Votre bail va changer de forme. Un décret du 6 juillet 2026 vient de moderniser les modèles officiels de contrat de location, avec une nouveauté de taille : la clause résolutoire devient obligatoire. Concrètement, le bail pourra être résilié de plein droit en cas de loyer impayé ou de défaut d’assurance. Les nouveaux modèles s’appliquent au 1er octobre 2026, avec une seconde échéance début 2027.
Bailleurs comme locataires sont concernés. Voici ce que ce décret change vraiment, et ce que la fameuse clause résolutoire implique au quotidien.
En bref
- Un décret du 6 juillet 2026 met à jour les modèles officiels de contrat de bail d’habitation.
- Nouveauté clé : la clause résolutoire devient obligatoire dans le bail type.
- Elle met fin au bail de plein droit en cas de loyer impayé ou de défaut d’assurance.
- Application au 1er octobre 2026, avec une seconde étape début 2027.
- Cette obligation découle de la loi du 27 juillet 2023 (dite Kasbarian-Bergé).
Ce que change le décret
Le texte ne réécrit pas le droit du bail : il met à jour les contrats-types, ces modèles officiels que propriétaires et agences utilisent pour rédiger un bail d’habitation.
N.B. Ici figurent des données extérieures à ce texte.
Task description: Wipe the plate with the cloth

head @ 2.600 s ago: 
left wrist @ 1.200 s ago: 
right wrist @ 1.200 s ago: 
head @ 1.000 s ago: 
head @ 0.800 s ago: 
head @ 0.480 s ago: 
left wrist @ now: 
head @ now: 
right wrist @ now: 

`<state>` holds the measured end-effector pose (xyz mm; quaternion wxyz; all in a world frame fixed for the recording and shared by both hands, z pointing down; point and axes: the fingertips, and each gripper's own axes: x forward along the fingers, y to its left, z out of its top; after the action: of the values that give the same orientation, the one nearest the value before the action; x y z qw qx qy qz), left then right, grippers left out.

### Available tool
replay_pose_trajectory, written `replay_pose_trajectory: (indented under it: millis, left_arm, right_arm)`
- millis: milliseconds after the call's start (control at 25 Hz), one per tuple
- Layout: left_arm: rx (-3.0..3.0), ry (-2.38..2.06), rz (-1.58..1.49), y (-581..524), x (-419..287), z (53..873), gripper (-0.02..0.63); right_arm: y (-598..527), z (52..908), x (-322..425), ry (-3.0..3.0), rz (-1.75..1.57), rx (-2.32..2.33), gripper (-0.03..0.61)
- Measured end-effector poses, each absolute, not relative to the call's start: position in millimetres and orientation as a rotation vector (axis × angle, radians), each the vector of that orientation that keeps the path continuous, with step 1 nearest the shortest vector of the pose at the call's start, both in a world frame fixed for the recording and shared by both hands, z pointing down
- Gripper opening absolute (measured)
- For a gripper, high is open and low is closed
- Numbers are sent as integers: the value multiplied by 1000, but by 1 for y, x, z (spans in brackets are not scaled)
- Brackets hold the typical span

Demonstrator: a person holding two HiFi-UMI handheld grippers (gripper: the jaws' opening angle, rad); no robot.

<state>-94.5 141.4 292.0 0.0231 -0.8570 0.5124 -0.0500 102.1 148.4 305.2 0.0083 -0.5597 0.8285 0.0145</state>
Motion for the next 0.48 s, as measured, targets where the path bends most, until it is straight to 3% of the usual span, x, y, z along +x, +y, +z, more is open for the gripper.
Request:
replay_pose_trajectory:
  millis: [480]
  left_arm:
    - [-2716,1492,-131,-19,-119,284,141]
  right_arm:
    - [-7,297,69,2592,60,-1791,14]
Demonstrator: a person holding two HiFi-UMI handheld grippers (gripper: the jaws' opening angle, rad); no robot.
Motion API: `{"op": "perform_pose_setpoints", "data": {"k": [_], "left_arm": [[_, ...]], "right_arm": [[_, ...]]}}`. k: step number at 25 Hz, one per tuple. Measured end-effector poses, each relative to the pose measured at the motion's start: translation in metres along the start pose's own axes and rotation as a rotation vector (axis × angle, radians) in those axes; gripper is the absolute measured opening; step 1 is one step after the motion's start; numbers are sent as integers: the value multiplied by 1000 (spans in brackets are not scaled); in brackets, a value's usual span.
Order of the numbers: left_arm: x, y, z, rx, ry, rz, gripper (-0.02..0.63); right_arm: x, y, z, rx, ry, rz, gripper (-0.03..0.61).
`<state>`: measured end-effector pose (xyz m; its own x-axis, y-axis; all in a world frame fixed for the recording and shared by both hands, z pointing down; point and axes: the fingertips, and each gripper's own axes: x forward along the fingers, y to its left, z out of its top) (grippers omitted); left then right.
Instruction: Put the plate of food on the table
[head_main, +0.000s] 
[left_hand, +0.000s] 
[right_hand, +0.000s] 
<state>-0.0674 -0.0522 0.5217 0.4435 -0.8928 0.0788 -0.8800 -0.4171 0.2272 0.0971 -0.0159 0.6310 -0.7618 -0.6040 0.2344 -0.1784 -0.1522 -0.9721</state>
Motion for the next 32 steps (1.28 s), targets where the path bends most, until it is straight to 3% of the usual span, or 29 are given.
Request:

Objectif : que ces modèles reflètent enfin les obligations déjà introduites par la loi de 2023. Les nouveaux baux signés à partir du 1er octobre 2026 devront intégrer ces clauses mises à jour, une seconde échéance étant prévue début 2027.
Pour un bailleur, cela veut dire un modèle de bail à jour, plus sûr juridiquement. Pour un locataire, cela clarifie les motifs qui peuvent mettre fin au contrat.
La clause résolutoire, ce mécanisme central
La clause résolutoire prévoit la résiliation automatique du bail lorsque le locataire ne respecte pas certaines obligations, au premier rang desquelles le paiement du loyer et des charges, et la souscription d’une assurance habitation. Obligatoire depuis la loi du 27 juillet 2023 pour tout nouveau bail, elle est désormais inscrite noir sur blanc dans le modèle officiel.
Attention : automatique ne veut pas dire immédiat. En cas d’impayé, le propriétaire doit d’abord faire délivrer un commandement de payer par commissaire de justice. Le locataire dispose alors d’un délai pour régulariser, ramené par la loi de 2023 de deux mois à six semaines. Ce n’est qu’à défaut que la clause joue et que la procédure d’expulsion peut être engagée.
| Étape | Ce qui se passe |
|---|---|
| Impayé constaté | Commandement de payer par commissaire de justice |
| Délai de régularisation | Six semaines (contre deux mois avant 2023) |
| Sans régularisation | La clause résolutoire joue, le bail est résilié |
Ce que ça change pour vous
Côté bailleur, l’intérêt est clair : un cadre plus solide pour réagir vite à un impayé, sans dépendre du bon vouloir du juge sur l’existence de la clause. Notre guide sur la procédure en cas de loyers impayés détaille chaque étape, et notre référentiel du rendement locatif par ville aide à sécuriser un projet en amont.
Côté locataire, la vigilance porte sur deux points simples mais décisifs : payer son loyer et maintenir une assurance habitation à jour, faute de quoi le bail peut être rompu. Dans les villes concernées, ces règles s’ajoutent à celles de l’encadrement des loyers.
Cet article a une vocation informative et ne constitue pas un conseil juridique. Reportez-vous au décret et au modèle de bail en vigueur, ou rapprochez-vous d’un professionnel (ADIL, avocat).